### Task prompt
In the data below, find the line with "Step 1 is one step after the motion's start" and the line with "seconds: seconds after", then restate both and every line between them exactly, minus the pictures.

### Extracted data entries

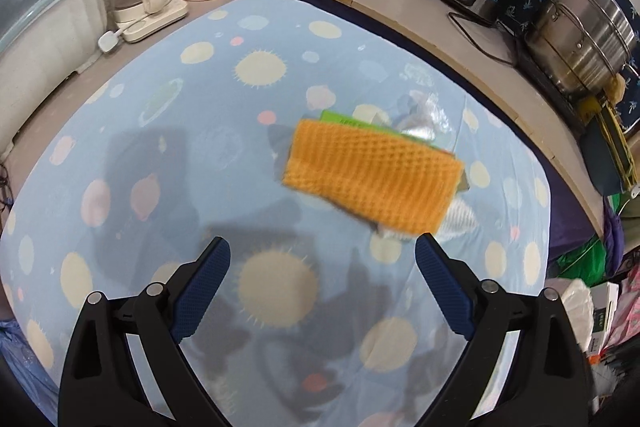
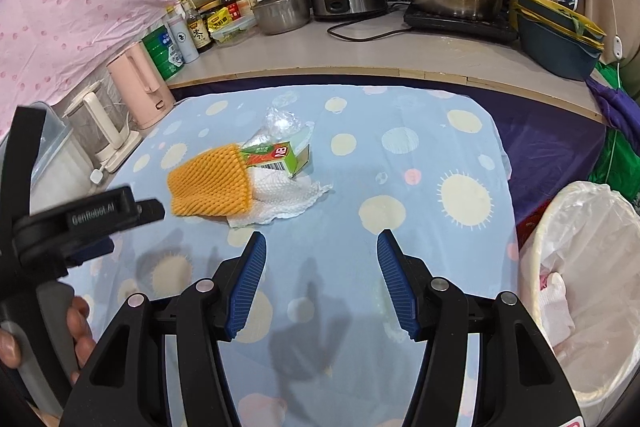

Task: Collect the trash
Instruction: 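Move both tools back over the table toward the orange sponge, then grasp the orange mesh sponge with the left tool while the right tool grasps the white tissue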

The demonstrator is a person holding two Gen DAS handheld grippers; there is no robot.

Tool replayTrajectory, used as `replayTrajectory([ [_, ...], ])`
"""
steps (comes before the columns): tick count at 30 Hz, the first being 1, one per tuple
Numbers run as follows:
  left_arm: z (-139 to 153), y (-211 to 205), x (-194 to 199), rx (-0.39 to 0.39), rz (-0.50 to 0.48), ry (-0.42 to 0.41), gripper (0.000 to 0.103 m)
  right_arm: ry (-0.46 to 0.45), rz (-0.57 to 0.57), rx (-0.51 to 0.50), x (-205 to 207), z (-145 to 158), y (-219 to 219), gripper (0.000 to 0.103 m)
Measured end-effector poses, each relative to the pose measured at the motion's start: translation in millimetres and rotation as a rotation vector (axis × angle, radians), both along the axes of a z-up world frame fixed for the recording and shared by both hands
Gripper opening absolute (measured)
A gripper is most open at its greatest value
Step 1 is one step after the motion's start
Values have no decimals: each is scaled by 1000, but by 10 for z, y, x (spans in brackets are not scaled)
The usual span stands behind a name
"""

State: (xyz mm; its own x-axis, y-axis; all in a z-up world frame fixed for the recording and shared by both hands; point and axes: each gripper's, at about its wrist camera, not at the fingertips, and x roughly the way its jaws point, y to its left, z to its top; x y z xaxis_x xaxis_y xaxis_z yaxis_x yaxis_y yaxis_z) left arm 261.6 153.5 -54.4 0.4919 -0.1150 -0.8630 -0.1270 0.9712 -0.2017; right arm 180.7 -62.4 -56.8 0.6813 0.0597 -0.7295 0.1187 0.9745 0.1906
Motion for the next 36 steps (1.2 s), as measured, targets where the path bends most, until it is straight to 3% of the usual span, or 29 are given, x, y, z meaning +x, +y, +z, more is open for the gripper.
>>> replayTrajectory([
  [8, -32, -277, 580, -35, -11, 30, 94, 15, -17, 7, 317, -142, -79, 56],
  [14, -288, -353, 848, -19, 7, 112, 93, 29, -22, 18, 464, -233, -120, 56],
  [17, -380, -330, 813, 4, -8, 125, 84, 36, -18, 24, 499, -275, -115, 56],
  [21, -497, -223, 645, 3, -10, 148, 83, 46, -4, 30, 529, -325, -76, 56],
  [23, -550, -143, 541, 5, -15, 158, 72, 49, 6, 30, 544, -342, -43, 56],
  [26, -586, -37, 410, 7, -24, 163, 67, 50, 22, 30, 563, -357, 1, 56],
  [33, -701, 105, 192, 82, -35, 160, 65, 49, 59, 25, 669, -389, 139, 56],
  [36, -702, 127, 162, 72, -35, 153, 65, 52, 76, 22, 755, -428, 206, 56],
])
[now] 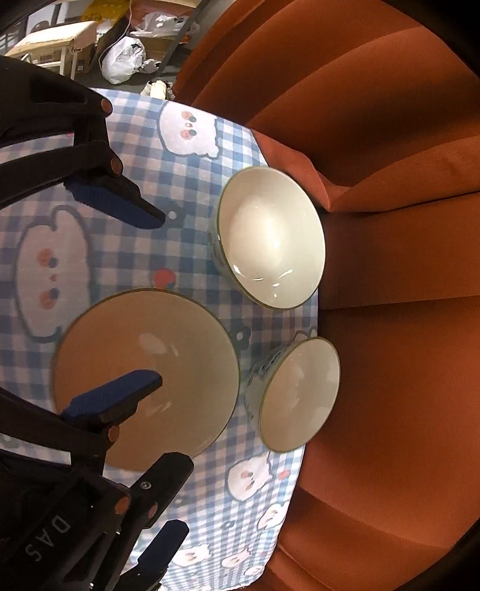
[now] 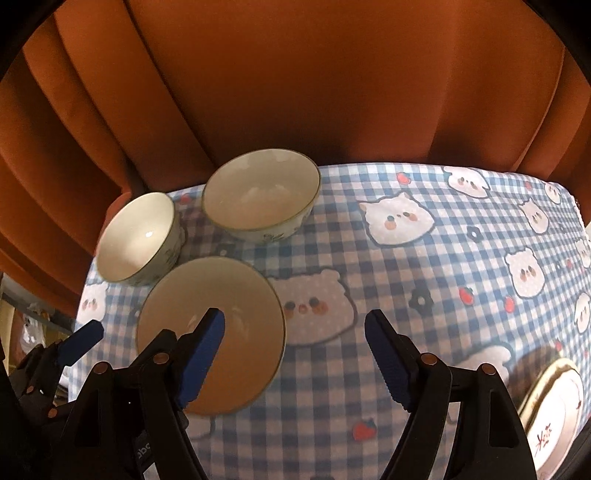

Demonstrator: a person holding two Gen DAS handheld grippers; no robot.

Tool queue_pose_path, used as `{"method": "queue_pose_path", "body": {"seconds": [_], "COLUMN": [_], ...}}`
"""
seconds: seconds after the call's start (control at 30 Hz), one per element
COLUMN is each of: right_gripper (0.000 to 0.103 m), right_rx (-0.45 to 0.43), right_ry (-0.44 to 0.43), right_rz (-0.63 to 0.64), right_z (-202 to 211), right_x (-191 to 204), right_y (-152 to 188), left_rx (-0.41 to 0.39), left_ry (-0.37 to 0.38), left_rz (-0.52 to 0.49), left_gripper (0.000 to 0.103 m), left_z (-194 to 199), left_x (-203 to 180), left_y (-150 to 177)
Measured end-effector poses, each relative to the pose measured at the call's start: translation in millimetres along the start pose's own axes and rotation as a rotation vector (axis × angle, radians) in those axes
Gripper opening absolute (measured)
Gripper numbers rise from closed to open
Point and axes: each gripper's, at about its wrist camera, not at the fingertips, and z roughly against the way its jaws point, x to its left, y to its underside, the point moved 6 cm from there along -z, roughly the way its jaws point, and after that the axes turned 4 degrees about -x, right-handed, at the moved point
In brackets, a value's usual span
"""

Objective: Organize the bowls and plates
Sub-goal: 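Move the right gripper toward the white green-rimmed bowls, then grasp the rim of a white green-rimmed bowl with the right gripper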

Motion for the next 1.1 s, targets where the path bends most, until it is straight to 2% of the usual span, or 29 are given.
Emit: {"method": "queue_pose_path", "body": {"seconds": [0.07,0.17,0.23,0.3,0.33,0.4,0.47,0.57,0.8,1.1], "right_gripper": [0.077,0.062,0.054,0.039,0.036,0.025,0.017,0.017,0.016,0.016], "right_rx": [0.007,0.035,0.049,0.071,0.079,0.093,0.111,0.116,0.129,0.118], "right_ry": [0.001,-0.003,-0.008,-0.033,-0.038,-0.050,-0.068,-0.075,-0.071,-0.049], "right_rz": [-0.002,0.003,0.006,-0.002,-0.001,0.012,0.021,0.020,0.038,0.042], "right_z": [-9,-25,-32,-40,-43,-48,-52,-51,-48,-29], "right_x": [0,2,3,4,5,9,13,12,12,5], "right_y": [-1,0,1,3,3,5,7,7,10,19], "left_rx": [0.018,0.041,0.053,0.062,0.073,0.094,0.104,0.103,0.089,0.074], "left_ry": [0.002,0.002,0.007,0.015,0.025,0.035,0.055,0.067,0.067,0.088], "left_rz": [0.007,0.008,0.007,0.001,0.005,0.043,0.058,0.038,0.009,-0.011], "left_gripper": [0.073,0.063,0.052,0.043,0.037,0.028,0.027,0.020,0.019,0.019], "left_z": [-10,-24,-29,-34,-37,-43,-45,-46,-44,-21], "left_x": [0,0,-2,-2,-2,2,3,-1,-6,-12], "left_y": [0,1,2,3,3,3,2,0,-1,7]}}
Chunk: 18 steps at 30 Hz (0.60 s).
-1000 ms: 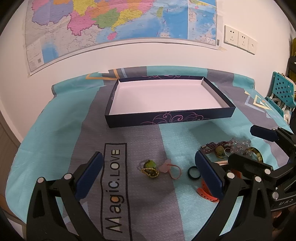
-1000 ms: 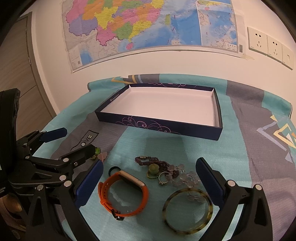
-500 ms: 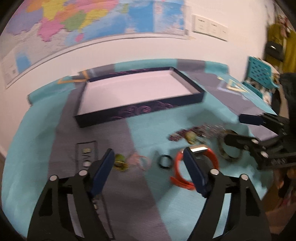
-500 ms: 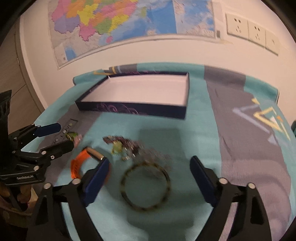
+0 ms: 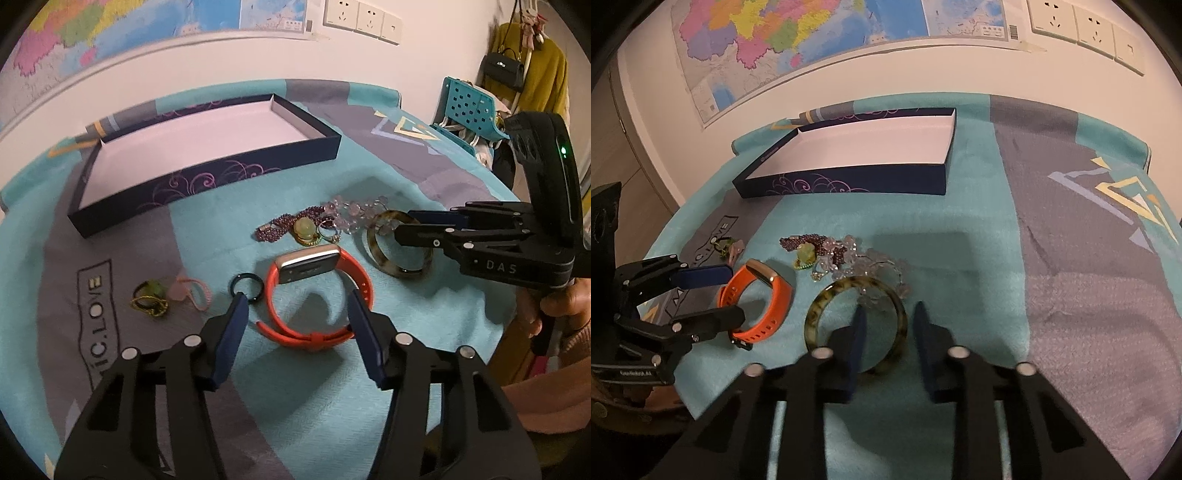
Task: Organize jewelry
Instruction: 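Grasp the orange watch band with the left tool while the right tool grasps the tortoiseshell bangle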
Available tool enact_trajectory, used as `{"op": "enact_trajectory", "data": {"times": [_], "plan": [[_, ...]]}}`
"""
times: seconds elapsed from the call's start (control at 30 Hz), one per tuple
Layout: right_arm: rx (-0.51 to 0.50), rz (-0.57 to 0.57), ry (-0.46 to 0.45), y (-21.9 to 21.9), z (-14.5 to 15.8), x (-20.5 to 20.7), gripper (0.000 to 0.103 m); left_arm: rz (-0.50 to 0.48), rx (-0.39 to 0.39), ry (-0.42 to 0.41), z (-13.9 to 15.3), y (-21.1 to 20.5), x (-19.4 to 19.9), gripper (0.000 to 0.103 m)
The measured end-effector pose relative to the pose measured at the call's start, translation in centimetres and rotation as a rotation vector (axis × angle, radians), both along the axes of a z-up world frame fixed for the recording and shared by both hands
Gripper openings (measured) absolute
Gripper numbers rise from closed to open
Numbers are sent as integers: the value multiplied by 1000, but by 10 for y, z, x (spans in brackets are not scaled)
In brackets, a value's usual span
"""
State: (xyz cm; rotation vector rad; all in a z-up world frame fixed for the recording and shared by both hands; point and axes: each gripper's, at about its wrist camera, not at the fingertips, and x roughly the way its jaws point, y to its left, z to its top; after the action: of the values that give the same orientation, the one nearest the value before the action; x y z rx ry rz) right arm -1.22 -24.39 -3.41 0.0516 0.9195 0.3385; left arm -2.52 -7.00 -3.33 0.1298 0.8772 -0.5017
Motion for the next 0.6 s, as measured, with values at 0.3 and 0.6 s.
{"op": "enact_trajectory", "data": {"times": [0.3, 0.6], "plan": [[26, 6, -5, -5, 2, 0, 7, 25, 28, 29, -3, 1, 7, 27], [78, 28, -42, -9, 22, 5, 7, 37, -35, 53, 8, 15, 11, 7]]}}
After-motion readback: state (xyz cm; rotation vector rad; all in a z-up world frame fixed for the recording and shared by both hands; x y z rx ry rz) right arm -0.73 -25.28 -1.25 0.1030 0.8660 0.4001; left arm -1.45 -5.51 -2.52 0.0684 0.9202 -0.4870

### Written answer
Step 1 is one step after the motion's start
Values have no decimals: each is scaled by 1000, but by 10 for z, y, x (spans in brackets are not scaled)
The usual span stands behind a name
"""

State: (xyz mm; its own x-axis, y-axis; all in a z-up world frame fixed for the recording and shared by both hands; point and axes: each gripper's, at about its wrist camera, not at the fingertips, and x roughly the way its jaws point, y to its left, z to its top; x y z xaxis_x xaxis_y xaxis_z yaxis_x yaxis_y yaxis_z) left arm 261.6 153.5 -54.4 0.4919 -0.1150 -0.8630 -0.1270 0.9712 -0.2017; right arm 180.7 -62.4 -56.8 0.6813 0.0597 -0.7295 0.1187 0.9745 0.1906
Motion for the next 36 steps (1.2 s), as measured, targets where the path bends most, until it is straight to 3% of the usual span, or 29 are given, x, y, z meaning +x, +y, +z, more is open for the gripper.
>>> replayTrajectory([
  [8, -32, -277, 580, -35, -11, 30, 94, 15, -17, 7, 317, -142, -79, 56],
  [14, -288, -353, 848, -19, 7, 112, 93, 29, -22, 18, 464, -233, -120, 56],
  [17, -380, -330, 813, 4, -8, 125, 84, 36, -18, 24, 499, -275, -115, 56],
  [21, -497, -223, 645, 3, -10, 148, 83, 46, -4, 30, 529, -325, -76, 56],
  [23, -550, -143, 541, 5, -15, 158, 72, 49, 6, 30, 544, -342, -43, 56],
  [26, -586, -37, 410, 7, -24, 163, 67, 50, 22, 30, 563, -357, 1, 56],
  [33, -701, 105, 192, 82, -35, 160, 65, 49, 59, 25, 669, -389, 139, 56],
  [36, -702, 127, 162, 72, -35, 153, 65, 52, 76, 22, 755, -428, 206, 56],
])
[now] 
[now] 

Demonstrator: a person holding two Gen DAS handheld grippers; no robot.

Tool queue_pose_path, used as `{"method": "queue_pose_path", "body": {"seconds": [_], "COLUMN": [_], ...}}`
"""
seconds: seconds after the call's start (control at 30 Hz), one per element

The requested output has been produced.